Some argue that the situation today is different, and they are completely correct. AIPAC and the pro-Israel lobby have firmly cemented the Zionist project’s place in American politics. There is quite literally a Kentucky-Israel Caucus in the General Assembly.
This entire op-ed could be punishable for “antisemitism” under SJR 55 for critiquing the State of Israel.
Divestment will not be easy, and it certainly will be legally tedious. Nonetheless, we are obliged by our shared humanity to take any and all steps to end Israel’s atrocities.
While the immediate reaction from critics and genocide-deniers alike is “don’t politicize the endowment,” our university’s material investment in the slaughter of Palestinians is the furthest thing from apolitical.
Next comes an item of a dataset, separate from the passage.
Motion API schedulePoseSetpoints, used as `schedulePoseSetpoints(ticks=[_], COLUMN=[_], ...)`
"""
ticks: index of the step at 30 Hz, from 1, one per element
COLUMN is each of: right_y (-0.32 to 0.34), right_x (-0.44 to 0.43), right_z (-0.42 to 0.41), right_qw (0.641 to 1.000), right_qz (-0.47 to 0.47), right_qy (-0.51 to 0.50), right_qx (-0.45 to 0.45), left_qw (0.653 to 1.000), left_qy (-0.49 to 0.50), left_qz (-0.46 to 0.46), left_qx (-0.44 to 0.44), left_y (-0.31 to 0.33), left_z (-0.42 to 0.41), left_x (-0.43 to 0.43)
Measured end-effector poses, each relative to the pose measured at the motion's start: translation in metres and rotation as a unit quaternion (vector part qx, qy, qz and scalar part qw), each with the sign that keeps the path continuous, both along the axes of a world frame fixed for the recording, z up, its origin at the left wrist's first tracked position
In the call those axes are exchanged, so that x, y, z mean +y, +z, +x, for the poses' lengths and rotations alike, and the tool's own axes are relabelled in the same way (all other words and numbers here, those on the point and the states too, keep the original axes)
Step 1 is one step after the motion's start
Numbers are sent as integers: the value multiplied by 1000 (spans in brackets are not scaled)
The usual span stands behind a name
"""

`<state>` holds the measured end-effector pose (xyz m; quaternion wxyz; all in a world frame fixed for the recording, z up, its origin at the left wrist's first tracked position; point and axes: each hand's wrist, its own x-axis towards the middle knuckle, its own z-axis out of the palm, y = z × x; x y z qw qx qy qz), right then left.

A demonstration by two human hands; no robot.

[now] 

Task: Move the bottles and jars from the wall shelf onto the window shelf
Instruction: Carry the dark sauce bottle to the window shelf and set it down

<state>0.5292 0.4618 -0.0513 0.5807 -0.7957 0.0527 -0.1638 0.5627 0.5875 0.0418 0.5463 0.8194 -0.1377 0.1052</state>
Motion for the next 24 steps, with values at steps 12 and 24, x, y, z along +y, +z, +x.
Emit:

Complicity will not save the University of Louisville from governmental overreach. We will also not be spared from the personal judgement of our children and grandchildren who will one day ask what we did during the “most documented genocide in history.”
The bottom line
The last remaining university in Gaza was destroyed in January of 2024. We must not forget what an incredible privilege it is to continue working toward our degrees while hundreds of thousands of students in Palestine have been cruelly deprived of access to any education.
As an institution dedicated to higher learning and the development of global society, we must not succumb to inaction under the guise of neutrality in the face of such heinous crimes against humanity.
Against all obstacles, the Board of Trustees and Board of Directors must act immediately to align the endowment and all university partnerships with our guiding mission and take a strong stance against the eradication of the Palestinian people.
Savannah Dowell is a senior at the University of Louisville majoring in history and women’s, gender & sexuality studies.